▸ **WHAT THE TASK REQUIRES**
Both the line below containing "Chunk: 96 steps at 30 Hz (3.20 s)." and the line containing "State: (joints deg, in", along with every line between them, should be repeated exactly; no other line belongs in the answer.

*** Opening DATASET EXCERPT ***

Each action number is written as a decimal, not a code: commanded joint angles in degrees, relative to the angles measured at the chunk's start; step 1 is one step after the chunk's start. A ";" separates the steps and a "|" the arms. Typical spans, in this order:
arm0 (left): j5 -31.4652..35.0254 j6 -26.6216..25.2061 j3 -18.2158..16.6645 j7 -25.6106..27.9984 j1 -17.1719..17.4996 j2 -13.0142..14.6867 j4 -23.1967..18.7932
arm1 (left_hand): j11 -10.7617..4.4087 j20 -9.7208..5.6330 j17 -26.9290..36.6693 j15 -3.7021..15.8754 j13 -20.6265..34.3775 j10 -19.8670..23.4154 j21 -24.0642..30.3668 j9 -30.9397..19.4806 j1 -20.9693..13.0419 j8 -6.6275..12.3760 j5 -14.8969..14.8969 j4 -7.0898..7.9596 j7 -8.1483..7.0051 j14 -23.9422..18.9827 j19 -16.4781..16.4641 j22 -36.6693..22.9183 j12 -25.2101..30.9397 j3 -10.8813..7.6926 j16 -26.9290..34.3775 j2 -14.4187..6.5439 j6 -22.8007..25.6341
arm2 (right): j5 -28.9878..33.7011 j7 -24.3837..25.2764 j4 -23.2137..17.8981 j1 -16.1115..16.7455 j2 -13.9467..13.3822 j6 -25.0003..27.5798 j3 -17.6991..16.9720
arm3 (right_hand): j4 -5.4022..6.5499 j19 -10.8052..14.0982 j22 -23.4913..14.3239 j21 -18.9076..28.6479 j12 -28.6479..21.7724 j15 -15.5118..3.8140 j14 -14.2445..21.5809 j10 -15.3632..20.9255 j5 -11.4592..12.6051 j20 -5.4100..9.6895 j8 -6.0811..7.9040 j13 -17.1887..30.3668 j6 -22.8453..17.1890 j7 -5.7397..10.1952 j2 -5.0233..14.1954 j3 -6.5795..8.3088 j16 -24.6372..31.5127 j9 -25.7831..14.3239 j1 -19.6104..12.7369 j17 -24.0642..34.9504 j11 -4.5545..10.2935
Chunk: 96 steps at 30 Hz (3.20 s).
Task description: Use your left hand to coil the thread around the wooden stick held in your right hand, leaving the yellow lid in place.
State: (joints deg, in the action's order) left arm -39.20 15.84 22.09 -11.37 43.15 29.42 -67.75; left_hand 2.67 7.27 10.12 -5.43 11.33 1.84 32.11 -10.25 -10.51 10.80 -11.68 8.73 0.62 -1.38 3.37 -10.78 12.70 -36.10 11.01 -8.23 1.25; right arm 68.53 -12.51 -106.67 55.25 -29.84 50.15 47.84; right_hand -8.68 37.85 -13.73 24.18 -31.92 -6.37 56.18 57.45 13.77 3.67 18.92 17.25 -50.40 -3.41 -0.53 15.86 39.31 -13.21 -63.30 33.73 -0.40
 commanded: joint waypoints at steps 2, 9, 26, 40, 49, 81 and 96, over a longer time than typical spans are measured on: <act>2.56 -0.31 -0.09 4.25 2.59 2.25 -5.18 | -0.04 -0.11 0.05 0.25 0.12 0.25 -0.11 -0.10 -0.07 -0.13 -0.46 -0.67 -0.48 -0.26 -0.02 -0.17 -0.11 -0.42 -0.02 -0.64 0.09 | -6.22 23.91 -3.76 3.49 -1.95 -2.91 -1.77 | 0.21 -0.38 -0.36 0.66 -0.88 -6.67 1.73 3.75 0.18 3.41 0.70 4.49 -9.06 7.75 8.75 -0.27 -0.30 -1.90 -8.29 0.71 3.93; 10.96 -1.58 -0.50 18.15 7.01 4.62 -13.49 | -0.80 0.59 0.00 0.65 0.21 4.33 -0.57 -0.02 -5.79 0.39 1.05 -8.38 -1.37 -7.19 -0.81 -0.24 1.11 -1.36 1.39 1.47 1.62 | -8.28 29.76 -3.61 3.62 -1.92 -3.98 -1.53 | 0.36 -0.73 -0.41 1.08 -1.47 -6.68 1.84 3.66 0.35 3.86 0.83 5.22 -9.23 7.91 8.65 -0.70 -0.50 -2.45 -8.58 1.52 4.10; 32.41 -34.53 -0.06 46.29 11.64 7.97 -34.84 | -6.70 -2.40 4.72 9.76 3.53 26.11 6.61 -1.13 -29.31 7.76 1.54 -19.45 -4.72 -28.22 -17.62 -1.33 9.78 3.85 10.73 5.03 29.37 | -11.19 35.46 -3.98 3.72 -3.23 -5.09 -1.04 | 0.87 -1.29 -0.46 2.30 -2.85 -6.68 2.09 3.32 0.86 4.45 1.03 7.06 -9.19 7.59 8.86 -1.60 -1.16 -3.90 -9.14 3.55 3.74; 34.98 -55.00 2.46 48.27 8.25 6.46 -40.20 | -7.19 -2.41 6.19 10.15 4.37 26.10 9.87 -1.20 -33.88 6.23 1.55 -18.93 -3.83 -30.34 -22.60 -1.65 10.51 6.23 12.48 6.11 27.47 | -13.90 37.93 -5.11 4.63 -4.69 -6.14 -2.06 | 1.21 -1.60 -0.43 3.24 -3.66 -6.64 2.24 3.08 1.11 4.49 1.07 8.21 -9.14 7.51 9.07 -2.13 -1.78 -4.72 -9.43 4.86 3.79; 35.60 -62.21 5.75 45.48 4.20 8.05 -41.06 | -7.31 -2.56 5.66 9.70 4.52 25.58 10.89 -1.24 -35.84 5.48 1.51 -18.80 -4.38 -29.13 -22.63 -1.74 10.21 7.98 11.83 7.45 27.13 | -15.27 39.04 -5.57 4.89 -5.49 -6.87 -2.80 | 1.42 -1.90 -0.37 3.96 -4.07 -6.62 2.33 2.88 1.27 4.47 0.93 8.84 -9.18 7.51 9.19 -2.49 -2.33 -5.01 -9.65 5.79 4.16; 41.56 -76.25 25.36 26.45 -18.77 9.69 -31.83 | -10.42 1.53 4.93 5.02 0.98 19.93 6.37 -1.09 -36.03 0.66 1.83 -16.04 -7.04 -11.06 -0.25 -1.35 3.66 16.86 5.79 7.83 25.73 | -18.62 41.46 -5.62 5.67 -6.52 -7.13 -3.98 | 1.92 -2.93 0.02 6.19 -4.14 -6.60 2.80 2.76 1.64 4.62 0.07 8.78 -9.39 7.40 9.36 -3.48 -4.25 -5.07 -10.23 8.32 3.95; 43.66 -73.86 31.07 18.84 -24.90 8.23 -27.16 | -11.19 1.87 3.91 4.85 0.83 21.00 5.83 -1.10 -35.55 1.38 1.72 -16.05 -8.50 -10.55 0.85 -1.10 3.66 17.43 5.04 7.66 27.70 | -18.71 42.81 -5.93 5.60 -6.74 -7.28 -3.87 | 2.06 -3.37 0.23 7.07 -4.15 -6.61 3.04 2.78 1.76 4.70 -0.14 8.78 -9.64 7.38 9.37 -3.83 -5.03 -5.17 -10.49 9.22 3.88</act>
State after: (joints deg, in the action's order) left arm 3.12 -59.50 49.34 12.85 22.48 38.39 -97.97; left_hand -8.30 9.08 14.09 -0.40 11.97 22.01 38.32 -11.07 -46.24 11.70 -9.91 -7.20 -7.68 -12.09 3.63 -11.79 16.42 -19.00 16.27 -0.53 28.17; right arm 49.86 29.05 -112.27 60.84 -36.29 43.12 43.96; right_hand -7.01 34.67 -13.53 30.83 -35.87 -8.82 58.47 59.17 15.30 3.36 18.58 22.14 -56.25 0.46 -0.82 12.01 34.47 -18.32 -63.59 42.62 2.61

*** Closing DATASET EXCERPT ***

▸ **TASK ANSWER**
Chunk: 96 steps at 30 Hz (3.20 s).
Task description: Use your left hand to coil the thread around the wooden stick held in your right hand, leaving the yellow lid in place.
State: (joints deg, in the action's order) left arm -39.20 15.84 22.09 -11.37 43.15 29.42 -67.75; left_hand 2.67 7.27 10.12 -5.43 11.33 1.84 32.11 -10.25 -10.51 10.80 -11.68 8.73 0.62 -1.38 3.37 -10.78 12.70 -36.10 11.01 -8.23 1.25; right arm 68.53 -12.51 -106.67 55.25 -29.84 50.15 47.84; right_hand -8.68 37.85 -13.73 24.18 -31.92 -6.37 56.18 57.45 13.77 3.67 18.92 17.25 -50.40 -3.41 -0.53 15.86 39.31 -13.21 -63.30 33.73 -0.40

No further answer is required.